Cass stared up into the tender expression in his eyes. She set her jaw.
“Clean up the place and start over,” she pronounced in strong, clear tones.
“Another great tax write-off,” he said, and grinned at her.
Several hours later, Dallas dumped the last of the mess in the storeroom into a large carton and pushed it out the open back door. He came back inside and gazed fondly at the determined set to Cass’s shoulders as she sat at the old scarred desk in the storeroom and went through her inventory accounts.
From the moment she’d stated she’d start over, she had. She’d called her insurance company, a clean-up service, and a host of others needed to get the store back to its original state. Workmen were already clearing away the debris; carpenters, plasterers, and rug installers had been scheduled to come in over the next couple of days. New display shelves were to be delivered, and merchandise was to follow. Within a week she’d be back in business. Not up to capacity, but she wouldn’t completely lose what was left of the summer season.

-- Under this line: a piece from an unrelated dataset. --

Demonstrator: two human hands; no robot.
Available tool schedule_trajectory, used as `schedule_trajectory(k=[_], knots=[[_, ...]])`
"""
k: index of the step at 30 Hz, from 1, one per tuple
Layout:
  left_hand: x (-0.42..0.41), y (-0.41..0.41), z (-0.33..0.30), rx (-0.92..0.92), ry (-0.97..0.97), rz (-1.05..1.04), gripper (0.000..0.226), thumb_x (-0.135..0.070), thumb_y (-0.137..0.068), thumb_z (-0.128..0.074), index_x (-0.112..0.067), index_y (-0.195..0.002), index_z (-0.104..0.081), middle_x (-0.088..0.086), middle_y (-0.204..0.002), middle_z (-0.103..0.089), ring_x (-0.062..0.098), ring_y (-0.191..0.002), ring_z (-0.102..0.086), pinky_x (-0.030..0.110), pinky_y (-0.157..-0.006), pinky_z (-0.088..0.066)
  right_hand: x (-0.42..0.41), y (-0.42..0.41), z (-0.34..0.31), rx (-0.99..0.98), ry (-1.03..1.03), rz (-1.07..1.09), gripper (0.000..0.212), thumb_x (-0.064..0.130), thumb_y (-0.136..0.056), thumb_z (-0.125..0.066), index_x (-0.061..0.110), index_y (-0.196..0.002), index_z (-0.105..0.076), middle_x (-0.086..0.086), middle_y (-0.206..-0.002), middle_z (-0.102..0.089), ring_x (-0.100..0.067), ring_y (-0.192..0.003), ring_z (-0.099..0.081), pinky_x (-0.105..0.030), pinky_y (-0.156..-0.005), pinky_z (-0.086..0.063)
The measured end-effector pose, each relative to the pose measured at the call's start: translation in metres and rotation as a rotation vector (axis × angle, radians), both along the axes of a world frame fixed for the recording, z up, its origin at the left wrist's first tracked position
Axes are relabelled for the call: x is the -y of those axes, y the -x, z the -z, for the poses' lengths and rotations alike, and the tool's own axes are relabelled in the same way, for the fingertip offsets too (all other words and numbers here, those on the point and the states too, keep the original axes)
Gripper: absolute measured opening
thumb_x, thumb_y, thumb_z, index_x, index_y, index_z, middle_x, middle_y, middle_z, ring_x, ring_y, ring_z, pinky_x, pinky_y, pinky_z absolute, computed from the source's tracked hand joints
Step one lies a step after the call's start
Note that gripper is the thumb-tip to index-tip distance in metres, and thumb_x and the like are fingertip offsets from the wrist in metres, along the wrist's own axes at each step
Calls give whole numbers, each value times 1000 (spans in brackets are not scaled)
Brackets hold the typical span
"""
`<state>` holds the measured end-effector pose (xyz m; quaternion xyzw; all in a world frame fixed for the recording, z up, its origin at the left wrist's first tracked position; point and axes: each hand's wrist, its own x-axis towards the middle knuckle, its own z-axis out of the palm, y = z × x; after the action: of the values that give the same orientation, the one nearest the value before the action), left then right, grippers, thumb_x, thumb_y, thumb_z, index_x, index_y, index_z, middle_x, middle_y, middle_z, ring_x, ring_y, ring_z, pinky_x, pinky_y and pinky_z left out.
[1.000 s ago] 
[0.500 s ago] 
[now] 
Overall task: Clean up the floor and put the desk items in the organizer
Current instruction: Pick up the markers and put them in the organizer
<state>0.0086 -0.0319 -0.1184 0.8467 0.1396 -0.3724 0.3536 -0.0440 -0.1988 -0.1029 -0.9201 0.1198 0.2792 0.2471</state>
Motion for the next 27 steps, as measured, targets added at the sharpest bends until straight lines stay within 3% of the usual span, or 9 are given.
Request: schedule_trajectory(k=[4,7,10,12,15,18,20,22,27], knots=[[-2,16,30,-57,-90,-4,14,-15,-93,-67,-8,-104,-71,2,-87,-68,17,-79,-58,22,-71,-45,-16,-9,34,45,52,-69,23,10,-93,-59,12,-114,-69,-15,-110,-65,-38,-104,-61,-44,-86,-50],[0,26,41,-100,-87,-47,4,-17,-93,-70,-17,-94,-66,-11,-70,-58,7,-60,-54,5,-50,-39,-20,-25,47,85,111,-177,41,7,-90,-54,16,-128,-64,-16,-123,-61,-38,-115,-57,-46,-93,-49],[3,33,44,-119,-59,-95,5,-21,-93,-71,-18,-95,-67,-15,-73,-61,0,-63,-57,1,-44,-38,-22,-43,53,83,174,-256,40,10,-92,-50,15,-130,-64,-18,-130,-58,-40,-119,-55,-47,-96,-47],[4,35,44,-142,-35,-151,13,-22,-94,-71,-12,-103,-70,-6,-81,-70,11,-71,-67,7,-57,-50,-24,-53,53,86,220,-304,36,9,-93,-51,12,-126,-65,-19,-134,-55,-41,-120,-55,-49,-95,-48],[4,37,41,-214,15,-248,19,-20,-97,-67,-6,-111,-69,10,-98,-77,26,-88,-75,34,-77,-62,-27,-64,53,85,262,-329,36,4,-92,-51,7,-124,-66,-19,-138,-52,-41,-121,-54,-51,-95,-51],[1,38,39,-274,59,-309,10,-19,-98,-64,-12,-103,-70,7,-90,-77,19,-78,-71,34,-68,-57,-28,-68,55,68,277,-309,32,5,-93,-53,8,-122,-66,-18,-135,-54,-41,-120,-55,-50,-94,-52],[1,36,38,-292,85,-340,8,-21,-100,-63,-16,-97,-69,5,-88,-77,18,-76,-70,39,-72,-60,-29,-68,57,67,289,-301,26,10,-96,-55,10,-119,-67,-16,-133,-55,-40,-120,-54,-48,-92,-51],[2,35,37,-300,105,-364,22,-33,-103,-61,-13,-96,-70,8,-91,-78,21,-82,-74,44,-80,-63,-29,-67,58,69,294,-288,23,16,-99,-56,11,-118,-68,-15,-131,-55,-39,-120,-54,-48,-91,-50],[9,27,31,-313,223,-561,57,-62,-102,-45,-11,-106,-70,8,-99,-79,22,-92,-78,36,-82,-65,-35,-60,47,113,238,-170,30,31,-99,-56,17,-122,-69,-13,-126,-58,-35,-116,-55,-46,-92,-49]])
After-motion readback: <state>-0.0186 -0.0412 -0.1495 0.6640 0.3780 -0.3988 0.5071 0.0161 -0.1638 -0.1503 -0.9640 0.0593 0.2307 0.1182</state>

She was something, he decided. Like the legendary phoenix, she was rising from the ashes of her livelihood to begin again.
She tossed the computer print-outs aside and wearily rubbed her eyes. “Well, I had very little merchandise on credit. That’s a relief.”
He brushed the shreds of stuffing off his hands and walked over to her. Massaging her shoulders,
he noted the soft flesh and delicate bone structure that so effectively hid her core of steel. He was reminded of the soft, yielding woman he had known so intimately the night before. He wasn’t surprised by the morning’s turnabout to undaunted businesswoman. Most people would have withdrawn, never to bounce back. But not Cass. After her initial shock, she had literally rolled up her sleeves and gone to work. He realized that she had probably handled every problem or tragedy exactly as she had this one. Head on, and determined to overcome it. His woman, he thought with satisfaction.
Aloud he remarked, “I hate to say it, but you probably would be better off if you had the merchandise on credit. Your distributors would have forgiven your unpaid debt with them and collected in full from the insurance companies.”